Work to complete: Omit every picture and output the rest of the records exactly as they are.

Data extracts:
=-=-=

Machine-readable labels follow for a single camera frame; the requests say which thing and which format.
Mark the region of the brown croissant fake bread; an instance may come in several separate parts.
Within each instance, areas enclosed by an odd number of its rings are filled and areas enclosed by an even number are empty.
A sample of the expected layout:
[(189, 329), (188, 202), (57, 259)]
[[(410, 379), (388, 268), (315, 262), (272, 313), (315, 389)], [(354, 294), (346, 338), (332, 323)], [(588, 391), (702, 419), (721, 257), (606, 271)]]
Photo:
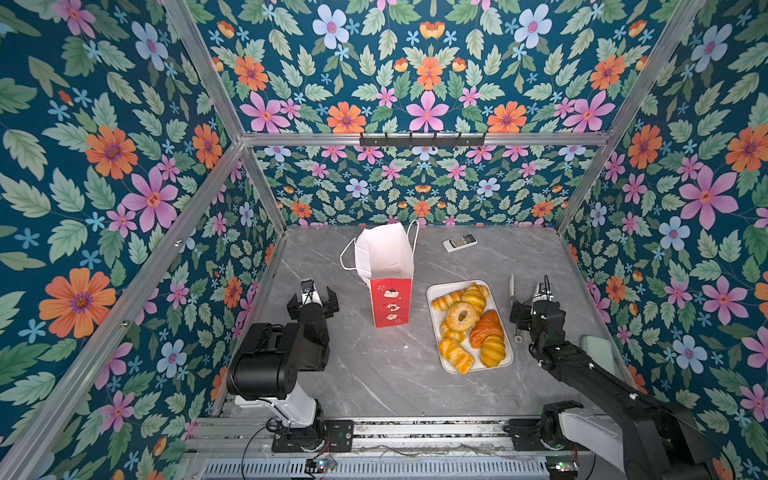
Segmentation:
[(504, 328), (496, 310), (487, 310), (474, 325), (469, 335), (470, 346), (480, 349), (489, 336), (497, 336), (505, 339)]

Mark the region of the small orange fake bread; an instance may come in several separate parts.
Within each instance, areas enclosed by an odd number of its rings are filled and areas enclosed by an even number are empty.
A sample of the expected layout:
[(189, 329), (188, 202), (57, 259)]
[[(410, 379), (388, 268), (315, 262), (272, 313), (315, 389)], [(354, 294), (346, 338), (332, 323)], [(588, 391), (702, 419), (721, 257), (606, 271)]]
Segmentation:
[(506, 358), (505, 341), (498, 335), (489, 335), (480, 348), (480, 361), (486, 368), (499, 366)]

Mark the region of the ring donut fake bread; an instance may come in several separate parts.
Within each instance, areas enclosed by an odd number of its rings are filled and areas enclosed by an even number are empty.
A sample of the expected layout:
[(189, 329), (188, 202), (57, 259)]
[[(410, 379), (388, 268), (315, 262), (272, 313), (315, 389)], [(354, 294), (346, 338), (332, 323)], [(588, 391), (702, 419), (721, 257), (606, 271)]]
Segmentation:
[(456, 331), (470, 330), (479, 321), (480, 316), (467, 303), (454, 304), (446, 313), (445, 321)]

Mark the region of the red white paper bag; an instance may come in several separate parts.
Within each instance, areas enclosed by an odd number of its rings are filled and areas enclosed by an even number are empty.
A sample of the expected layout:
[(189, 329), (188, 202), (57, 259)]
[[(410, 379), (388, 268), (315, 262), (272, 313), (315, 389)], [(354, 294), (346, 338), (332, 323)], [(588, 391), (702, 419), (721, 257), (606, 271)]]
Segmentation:
[(417, 220), (364, 229), (339, 255), (341, 268), (367, 286), (377, 329), (409, 323), (419, 231)]

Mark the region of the orange swirl fake bread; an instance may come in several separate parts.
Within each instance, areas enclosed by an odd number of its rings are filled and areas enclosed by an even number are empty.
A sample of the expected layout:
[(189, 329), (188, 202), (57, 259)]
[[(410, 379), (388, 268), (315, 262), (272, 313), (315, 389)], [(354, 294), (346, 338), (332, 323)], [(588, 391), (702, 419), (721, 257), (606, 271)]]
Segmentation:
[(440, 356), (461, 375), (467, 374), (474, 366), (474, 356), (453, 338), (443, 338), (438, 345), (438, 350)]

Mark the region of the pale yellow croissant bread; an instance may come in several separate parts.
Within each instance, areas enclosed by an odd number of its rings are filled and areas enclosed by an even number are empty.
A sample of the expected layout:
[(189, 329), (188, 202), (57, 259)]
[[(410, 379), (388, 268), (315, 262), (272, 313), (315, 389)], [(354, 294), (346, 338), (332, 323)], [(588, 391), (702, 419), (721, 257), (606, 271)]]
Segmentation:
[(486, 295), (483, 288), (476, 283), (472, 283), (464, 290), (461, 301), (471, 305), (478, 316), (485, 312), (487, 305)]

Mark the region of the long yellow fake bread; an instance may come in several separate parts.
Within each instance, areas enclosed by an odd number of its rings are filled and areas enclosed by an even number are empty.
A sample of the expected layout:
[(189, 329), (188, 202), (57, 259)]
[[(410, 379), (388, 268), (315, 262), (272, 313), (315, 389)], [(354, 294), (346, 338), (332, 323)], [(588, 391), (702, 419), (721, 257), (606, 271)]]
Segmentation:
[(476, 295), (482, 294), (485, 299), (488, 299), (491, 296), (491, 293), (488, 287), (472, 285), (468, 289), (453, 291), (432, 300), (431, 307), (438, 311), (447, 311), (454, 304), (461, 302), (467, 292), (470, 292), (470, 293), (474, 292)]

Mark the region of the round bundt fake bread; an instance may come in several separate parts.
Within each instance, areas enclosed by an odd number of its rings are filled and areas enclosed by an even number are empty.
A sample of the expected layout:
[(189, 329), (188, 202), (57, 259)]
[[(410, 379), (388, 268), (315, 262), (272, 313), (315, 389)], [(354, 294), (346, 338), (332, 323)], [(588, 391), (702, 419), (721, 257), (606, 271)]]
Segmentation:
[(446, 321), (440, 324), (440, 335), (442, 339), (450, 338), (458, 343), (462, 343), (468, 336), (467, 330), (456, 331), (450, 328)]

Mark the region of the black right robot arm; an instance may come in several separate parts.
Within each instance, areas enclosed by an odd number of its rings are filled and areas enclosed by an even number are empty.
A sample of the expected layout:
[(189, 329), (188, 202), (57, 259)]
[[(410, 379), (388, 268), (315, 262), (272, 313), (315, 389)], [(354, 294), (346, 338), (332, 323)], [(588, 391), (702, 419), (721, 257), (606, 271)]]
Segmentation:
[(598, 416), (578, 401), (544, 406), (541, 441), (554, 447), (579, 444), (619, 469), (629, 479), (715, 479), (712, 441), (679, 404), (664, 403), (620, 380), (567, 340), (565, 312), (548, 280), (539, 282), (527, 302), (512, 300), (515, 332), (528, 332), (528, 351), (554, 379), (596, 405)]

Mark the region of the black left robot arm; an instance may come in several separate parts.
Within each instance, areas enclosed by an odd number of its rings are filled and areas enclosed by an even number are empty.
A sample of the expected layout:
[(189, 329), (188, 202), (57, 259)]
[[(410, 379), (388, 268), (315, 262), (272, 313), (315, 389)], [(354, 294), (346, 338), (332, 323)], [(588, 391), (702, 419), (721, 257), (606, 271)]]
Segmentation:
[(339, 311), (336, 292), (324, 295), (312, 280), (301, 282), (301, 293), (287, 303), (284, 325), (251, 325), (233, 356), (228, 393), (242, 409), (266, 409), (285, 427), (309, 428), (321, 417), (319, 402), (298, 383), (301, 372), (322, 372), (330, 356), (327, 320)]

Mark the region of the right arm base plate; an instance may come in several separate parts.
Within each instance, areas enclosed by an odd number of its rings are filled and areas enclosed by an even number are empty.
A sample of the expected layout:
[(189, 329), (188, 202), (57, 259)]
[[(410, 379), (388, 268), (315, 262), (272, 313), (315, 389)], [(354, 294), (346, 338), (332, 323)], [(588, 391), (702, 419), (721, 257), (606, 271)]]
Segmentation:
[(543, 422), (540, 418), (512, 418), (503, 424), (504, 433), (511, 439), (516, 451), (590, 452), (582, 444), (567, 439), (559, 426)]

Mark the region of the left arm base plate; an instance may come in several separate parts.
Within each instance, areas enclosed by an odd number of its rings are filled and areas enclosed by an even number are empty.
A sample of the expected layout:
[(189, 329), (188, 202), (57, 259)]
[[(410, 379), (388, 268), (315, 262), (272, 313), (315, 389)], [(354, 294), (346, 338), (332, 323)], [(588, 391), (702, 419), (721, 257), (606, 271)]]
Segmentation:
[(352, 420), (316, 421), (309, 427), (289, 428), (278, 423), (274, 429), (273, 453), (348, 453), (352, 450), (355, 423)]

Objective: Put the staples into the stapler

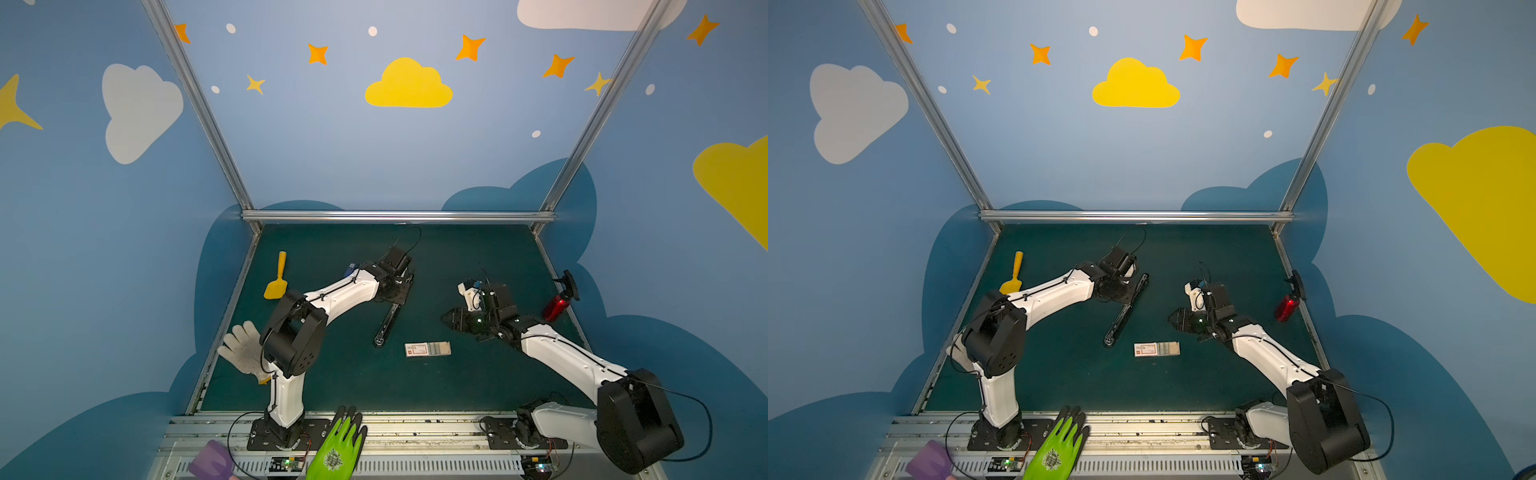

=-=-=

Answer box:
Machine-readable labels follow for a single camera frame; the requests say which thing and which format.
Mark the region of the brown croissant fake bread; an instance may come in several separate parts.
Within each instance, areas enclosed by an odd number of its rings are filled and areas enclosed by an even number are empty.
A sample of the expected layout:
[(189, 329), (188, 202), (57, 259)]
[[(410, 379), (388, 268), (315, 262), (272, 313), (315, 389)], [(354, 294), (346, 338), (332, 323)], [(588, 391), (702, 419), (721, 257), (606, 271)]]
Photo:
Segmentation:
[(504, 328), (496, 310), (487, 310), (474, 325), (469, 335), (470, 346), (480, 349), (489, 336), (497, 336), (505, 339)]

Mark the region of the small orange fake bread; an instance may come in several separate parts.
Within each instance, areas enclosed by an odd number of its rings are filled and areas enclosed by an even number are empty.
A sample of the expected layout:
[(189, 329), (188, 202), (57, 259)]
[[(410, 379), (388, 268), (315, 262), (272, 313), (315, 389)], [(354, 294), (346, 338), (332, 323)], [(588, 391), (702, 419), (721, 257), (606, 271)]]
Segmentation:
[(506, 358), (505, 341), (498, 335), (489, 335), (480, 348), (480, 361), (486, 368), (499, 366)]

Mark the region of the ring donut fake bread; an instance may come in several separate parts.
Within each instance, areas enclosed by an odd number of its rings are filled and areas enclosed by an even number are empty.
A sample of the expected layout:
[(189, 329), (188, 202), (57, 259)]
[[(410, 379), (388, 268), (315, 262), (272, 313), (315, 389)], [(354, 294), (346, 338), (332, 323)], [(588, 391), (702, 419), (721, 257), (606, 271)]]
Segmentation:
[(456, 331), (470, 330), (479, 321), (480, 316), (467, 303), (454, 304), (446, 313), (445, 321)]

Mark the region of the red white paper bag; an instance may come in several separate parts.
Within each instance, areas enclosed by an odd number of its rings are filled and areas enclosed by an even number are empty.
A sample of the expected layout:
[(189, 329), (188, 202), (57, 259)]
[[(410, 379), (388, 268), (315, 262), (272, 313), (315, 389)], [(354, 294), (346, 338), (332, 323)], [(588, 391), (702, 419), (721, 257), (606, 271)]]
Segmentation:
[(417, 220), (364, 229), (339, 255), (341, 268), (367, 286), (377, 329), (409, 323), (419, 231)]

Mark the region of the orange swirl fake bread; an instance may come in several separate parts.
Within each instance, areas enclosed by an odd number of its rings are filled and areas enclosed by an even number are empty.
A sample of the expected layout:
[(189, 329), (188, 202), (57, 259)]
[[(410, 379), (388, 268), (315, 262), (272, 313), (315, 389)], [(354, 294), (346, 338), (332, 323)], [(588, 391), (702, 419), (721, 257), (606, 271)]]
Segmentation:
[(440, 356), (461, 375), (467, 374), (474, 366), (474, 356), (453, 338), (443, 338), (438, 345), (438, 350)]

Mark the region of the pale yellow croissant bread; an instance may come in several separate parts.
Within each instance, areas enclosed by an odd number of its rings are filled and areas enclosed by an even number are empty.
A sample of the expected layout:
[(189, 329), (188, 202), (57, 259)]
[[(410, 379), (388, 268), (315, 262), (272, 313), (315, 389)], [(354, 294), (346, 338), (332, 323)], [(588, 391), (702, 419), (721, 257), (606, 271)]]
Segmentation:
[(486, 295), (483, 288), (476, 283), (472, 283), (464, 290), (461, 301), (471, 305), (478, 316), (485, 312), (487, 305)]

Mark the region of the long yellow fake bread; an instance may come in several separate parts.
Within each instance, areas enclosed by an odd number of its rings are filled and areas enclosed by an even number are empty.
A sample of the expected layout:
[(189, 329), (188, 202), (57, 259)]
[[(410, 379), (388, 268), (315, 262), (272, 313), (315, 389)], [(354, 294), (346, 338), (332, 323)], [(588, 391), (702, 419), (721, 257), (606, 271)]]
Segmentation:
[(476, 295), (482, 294), (485, 299), (488, 299), (491, 296), (491, 293), (488, 287), (472, 285), (468, 289), (453, 291), (432, 300), (431, 307), (438, 311), (447, 311), (454, 304), (461, 302), (467, 292), (470, 292), (470, 293), (474, 292)]

Mark the region of the round bundt fake bread; an instance may come in several separate parts.
Within each instance, areas enclosed by an odd number of its rings are filled and areas enclosed by an even number are empty.
A sample of the expected layout:
[(189, 329), (188, 202), (57, 259)]
[[(410, 379), (388, 268), (315, 262), (272, 313), (315, 389)], [(354, 294), (346, 338), (332, 323)], [(588, 391), (702, 419), (721, 257), (606, 271)]]
Segmentation:
[(446, 321), (440, 324), (440, 335), (442, 339), (450, 338), (458, 343), (462, 343), (468, 336), (467, 330), (456, 331), (450, 328)]

Mark the region of the black right robot arm; an instance may come in several separate parts.
Within each instance, areas enclosed by an odd number of its rings are filled and areas enclosed by an even number are empty.
A sample of the expected layout:
[(189, 329), (188, 202), (57, 259)]
[[(410, 379), (388, 268), (315, 262), (272, 313), (315, 389)], [(354, 294), (346, 338), (332, 323)], [(588, 391), (702, 419), (721, 257), (606, 271)]]
Segmentation:
[(598, 416), (578, 401), (544, 406), (541, 441), (554, 447), (579, 444), (619, 469), (629, 479), (715, 479), (712, 441), (679, 404), (664, 403), (620, 380), (567, 340), (565, 312), (548, 280), (539, 282), (527, 302), (512, 300), (515, 332), (528, 332), (528, 351), (554, 379), (596, 405)]

Mark the region of the black left robot arm; an instance may come in several separate parts.
Within each instance, areas enclosed by an odd number of its rings are filled and areas enclosed by an even number are empty.
A sample of the expected layout:
[(189, 329), (188, 202), (57, 259)]
[[(410, 379), (388, 268), (315, 262), (272, 313), (315, 389)], [(354, 294), (346, 338), (332, 323)], [(588, 391), (702, 419), (721, 257), (606, 271)]]
Segmentation:
[(339, 311), (336, 292), (324, 295), (312, 280), (301, 282), (301, 293), (287, 303), (284, 325), (251, 325), (233, 356), (228, 393), (242, 409), (266, 409), (285, 427), (309, 428), (321, 417), (319, 402), (298, 383), (301, 372), (322, 372), (330, 356), (327, 320)]

Mark the region of the right arm base plate; an instance may come in several separate parts.
Within each instance, areas enclosed by an odd number of its rings are filled and areas enclosed by an even number are empty.
A sample of the expected layout:
[(189, 329), (188, 202), (57, 259)]
[[(410, 379), (388, 268), (315, 262), (272, 313), (315, 389)], [(354, 294), (346, 338), (332, 323)], [(588, 391), (702, 419), (721, 257), (606, 271)]]
Segmentation:
[(543, 422), (540, 418), (512, 418), (503, 424), (504, 433), (511, 439), (516, 451), (590, 452), (582, 444), (567, 439), (559, 426)]

Mark the region of the left arm base plate; an instance may come in several separate parts.
Within each instance, areas enclosed by an odd number of its rings are filled and areas enclosed by an even number are empty.
A sample of the expected layout:
[(189, 329), (188, 202), (57, 259)]
[[(410, 379), (388, 268), (315, 262), (272, 313), (315, 389)], [(354, 294), (346, 338), (332, 323)], [(588, 391), (702, 419), (721, 257), (606, 271)]]
Segmentation:
[(352, 420), (316, 421), (309, 427), (289, 428), (278, 423), (274, 429), (273, 453), (348, 453), (352, 450), (355, 423)]

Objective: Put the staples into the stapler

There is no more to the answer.